◆ Brief
The expected output is each line from the one containing "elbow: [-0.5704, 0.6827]" to the last line of the data below, set down exactly, minus the pictures.

____________________

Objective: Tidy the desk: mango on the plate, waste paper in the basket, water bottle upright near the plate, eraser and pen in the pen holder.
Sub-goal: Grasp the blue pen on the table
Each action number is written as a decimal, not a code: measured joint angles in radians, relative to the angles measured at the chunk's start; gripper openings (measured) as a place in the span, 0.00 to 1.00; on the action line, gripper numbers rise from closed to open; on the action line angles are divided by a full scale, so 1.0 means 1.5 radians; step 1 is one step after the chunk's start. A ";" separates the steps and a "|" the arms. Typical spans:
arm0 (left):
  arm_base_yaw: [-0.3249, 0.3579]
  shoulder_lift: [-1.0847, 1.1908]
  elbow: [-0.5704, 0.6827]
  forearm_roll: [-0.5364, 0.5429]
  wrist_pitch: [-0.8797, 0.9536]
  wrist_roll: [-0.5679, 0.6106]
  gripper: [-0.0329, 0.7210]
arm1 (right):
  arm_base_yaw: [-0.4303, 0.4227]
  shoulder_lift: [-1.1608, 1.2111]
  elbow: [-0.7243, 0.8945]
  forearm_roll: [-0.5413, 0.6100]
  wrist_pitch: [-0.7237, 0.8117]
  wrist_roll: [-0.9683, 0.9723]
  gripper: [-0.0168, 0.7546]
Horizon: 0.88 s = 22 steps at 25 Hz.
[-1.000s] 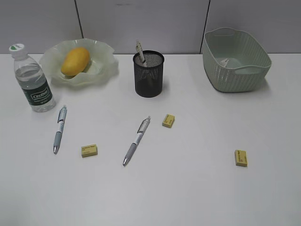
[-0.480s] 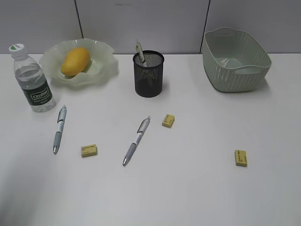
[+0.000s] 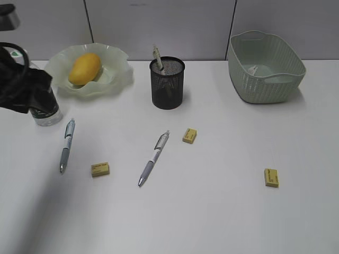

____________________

◆ Expected answer
  elbow: [-0.5704, 0.6827]
  forearm_roll: [-0.5364, 0.5429]
  wrist_pitch: [-0.8797, 0.9536]
  wrist_roll: [-0.5679, 0.6106]
  gripper: [-0.0329, 0.7210]
arm1 (right):
  arm_base_yaw: [-0.4303, 0.4227]
  shoulder_lift: [-1.1608, 1.2111]
  elbow: [-0.7243, 0.8945]
  forearm_roll: [-0.5413, 0.6100]
  wrist_pitch: [-0.7237, 0.8117]
  wrist_roll: [-0.9683, 0.9723]
  gripper: [-0.0168, 0.7546]
Horizon: 0.88 s = 22 steps at 25 Hz.
[-1.000s] 
[-0.480s] 
[+0.000s] 

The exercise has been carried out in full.